Goal of the exercise: Nothing but the lines below between the line holding "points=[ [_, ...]" and the line holding "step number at", inclusive, should appear in the answer, each set down exactly.

(Records drawn from a dataset)
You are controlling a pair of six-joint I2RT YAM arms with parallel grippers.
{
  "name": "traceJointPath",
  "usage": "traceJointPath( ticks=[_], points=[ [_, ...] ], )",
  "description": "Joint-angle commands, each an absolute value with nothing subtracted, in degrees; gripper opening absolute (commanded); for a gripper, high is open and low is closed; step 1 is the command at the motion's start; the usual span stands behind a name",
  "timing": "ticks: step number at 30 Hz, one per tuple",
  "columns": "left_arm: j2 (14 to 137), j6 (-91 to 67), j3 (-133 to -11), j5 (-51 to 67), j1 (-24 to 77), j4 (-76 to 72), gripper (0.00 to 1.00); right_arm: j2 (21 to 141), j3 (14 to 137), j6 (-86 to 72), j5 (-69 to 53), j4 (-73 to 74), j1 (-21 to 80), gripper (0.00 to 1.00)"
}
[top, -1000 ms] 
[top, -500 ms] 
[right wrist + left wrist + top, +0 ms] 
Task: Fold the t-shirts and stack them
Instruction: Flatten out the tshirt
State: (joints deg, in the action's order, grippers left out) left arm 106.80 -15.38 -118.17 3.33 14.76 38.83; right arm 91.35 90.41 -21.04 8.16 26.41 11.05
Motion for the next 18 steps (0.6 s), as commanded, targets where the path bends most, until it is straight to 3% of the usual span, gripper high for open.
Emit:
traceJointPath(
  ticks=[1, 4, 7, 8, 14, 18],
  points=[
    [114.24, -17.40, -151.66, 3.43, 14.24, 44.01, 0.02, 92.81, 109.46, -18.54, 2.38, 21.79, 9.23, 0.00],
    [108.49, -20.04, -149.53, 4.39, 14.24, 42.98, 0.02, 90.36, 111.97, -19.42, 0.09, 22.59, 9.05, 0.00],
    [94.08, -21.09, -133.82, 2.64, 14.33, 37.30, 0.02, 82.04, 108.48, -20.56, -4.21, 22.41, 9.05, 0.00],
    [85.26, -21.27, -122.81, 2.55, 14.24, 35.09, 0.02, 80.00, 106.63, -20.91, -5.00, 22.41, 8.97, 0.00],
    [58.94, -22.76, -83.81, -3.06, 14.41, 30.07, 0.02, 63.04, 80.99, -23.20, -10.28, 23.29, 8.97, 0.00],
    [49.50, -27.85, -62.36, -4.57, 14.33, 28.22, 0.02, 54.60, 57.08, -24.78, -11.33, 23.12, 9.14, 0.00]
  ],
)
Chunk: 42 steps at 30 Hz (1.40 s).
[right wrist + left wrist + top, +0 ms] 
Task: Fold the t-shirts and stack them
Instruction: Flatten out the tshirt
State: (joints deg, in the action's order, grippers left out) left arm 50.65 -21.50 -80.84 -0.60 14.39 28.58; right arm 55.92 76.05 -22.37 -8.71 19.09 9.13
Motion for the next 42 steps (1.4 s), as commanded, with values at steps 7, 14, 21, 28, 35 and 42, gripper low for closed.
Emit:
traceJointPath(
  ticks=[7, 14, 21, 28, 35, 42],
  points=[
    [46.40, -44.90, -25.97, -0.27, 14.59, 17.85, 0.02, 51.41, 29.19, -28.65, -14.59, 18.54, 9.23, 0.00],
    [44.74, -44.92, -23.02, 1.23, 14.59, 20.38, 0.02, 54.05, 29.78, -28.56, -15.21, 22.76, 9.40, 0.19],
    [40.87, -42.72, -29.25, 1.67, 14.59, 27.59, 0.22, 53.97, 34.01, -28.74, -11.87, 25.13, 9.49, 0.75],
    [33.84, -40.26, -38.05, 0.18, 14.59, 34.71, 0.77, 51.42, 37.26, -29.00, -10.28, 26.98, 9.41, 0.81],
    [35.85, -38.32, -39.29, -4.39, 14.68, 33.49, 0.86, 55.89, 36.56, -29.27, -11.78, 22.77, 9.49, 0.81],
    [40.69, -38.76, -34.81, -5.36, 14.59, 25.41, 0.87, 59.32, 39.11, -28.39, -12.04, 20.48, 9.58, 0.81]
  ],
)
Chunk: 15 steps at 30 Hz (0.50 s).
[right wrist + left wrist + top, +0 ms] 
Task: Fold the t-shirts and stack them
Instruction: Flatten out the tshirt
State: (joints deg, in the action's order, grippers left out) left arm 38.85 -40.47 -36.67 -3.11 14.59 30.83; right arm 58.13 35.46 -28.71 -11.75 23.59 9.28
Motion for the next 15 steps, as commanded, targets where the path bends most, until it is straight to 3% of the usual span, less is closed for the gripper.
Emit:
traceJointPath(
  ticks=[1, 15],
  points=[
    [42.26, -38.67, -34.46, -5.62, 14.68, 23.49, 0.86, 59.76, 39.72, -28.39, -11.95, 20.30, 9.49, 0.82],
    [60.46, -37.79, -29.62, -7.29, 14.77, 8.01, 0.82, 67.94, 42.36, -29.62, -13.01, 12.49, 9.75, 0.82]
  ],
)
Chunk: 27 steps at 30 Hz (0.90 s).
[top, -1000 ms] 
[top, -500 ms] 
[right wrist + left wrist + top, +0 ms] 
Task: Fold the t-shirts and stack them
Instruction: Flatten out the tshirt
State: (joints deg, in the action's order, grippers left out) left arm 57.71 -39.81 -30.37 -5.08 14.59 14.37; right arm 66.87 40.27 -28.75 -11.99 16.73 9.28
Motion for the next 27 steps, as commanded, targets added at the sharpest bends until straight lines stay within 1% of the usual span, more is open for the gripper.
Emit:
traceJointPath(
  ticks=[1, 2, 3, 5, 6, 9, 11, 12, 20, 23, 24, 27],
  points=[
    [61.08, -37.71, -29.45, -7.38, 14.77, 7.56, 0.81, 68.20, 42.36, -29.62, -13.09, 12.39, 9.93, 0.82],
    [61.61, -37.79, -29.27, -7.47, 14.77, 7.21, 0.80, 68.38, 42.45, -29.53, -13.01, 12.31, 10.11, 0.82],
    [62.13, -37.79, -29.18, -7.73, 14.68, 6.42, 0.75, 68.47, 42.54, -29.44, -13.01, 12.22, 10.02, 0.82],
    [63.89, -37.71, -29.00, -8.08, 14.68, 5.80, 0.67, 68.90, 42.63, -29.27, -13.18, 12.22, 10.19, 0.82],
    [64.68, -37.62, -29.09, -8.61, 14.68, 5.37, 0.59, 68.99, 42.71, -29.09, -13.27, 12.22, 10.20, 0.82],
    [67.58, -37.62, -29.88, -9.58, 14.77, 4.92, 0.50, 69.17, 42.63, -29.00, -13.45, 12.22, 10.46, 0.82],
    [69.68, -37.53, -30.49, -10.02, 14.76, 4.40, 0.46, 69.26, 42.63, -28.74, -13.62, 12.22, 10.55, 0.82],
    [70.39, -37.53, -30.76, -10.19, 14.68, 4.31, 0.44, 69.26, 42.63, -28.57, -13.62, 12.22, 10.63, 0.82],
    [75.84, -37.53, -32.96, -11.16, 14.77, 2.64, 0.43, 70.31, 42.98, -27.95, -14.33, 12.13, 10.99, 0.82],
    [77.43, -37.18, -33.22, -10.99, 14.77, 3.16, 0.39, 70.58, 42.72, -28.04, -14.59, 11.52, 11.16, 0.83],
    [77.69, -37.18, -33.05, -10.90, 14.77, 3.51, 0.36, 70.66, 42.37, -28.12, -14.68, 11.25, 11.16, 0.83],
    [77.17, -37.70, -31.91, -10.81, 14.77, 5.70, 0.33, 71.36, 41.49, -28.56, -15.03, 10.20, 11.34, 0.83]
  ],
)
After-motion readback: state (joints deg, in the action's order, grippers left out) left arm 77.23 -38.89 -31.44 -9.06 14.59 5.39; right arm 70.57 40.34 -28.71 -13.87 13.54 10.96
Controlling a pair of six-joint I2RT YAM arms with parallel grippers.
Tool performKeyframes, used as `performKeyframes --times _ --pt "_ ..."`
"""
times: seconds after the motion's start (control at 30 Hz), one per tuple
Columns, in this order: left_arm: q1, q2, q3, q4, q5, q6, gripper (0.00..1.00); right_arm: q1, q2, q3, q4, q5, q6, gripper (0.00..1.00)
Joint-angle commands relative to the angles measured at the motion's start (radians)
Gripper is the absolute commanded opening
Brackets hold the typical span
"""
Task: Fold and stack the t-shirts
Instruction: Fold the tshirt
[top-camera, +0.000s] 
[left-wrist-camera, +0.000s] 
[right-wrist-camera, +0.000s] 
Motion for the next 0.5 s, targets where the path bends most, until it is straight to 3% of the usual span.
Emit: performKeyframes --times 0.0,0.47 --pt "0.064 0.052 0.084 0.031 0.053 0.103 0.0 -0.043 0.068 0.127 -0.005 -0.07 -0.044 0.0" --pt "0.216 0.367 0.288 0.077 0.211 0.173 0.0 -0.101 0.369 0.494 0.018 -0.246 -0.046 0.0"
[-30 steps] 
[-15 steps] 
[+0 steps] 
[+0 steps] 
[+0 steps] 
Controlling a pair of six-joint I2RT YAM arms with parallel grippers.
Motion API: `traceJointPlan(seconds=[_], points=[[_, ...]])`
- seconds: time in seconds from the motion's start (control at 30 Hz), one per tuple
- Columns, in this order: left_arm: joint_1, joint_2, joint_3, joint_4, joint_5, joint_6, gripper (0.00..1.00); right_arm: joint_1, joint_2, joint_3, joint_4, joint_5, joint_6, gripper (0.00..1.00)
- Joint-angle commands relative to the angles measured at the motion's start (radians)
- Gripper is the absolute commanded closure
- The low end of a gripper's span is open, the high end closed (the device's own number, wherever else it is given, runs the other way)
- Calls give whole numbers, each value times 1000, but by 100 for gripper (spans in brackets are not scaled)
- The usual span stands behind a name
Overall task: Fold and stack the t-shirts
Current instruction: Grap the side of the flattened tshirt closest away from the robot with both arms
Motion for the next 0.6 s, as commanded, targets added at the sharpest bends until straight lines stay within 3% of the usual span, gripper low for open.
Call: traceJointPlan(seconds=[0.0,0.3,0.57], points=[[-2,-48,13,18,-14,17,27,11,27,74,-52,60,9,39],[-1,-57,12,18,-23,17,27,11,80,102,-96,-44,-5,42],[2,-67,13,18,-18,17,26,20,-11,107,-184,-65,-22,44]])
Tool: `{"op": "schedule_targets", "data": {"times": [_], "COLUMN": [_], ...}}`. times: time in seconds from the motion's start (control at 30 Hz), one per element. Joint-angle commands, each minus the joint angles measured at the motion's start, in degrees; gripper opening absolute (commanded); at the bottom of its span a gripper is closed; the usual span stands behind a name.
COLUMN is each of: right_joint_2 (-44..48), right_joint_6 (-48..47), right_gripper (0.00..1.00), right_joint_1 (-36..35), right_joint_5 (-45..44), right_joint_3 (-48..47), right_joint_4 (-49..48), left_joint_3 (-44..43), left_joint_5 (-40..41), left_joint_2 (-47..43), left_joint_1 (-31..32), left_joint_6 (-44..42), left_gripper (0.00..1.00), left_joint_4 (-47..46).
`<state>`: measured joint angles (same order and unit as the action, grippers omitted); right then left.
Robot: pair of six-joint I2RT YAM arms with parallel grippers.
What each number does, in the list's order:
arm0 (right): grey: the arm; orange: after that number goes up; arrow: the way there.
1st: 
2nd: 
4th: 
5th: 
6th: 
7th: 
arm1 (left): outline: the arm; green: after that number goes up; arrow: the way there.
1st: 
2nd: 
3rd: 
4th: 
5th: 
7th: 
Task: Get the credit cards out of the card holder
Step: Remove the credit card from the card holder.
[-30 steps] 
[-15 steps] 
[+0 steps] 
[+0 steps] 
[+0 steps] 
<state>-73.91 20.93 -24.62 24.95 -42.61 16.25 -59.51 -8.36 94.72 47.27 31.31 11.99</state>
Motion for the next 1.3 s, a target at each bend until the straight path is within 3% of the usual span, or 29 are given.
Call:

Response to the task:
  "usage": "traceJointPath( ticks=[_], points=[ [_, ...] ], )",
  "description": "Joint-angle commands, each an absolute value with nothing subtracted, in degrees; gripper opening absolute (commanded); for a gripper, high is open and low is closed; step 1 is the command at the motion's start; the usual span stands behind a name",
  "timing": "ticks: step number at 30 Hz, one per tuple",

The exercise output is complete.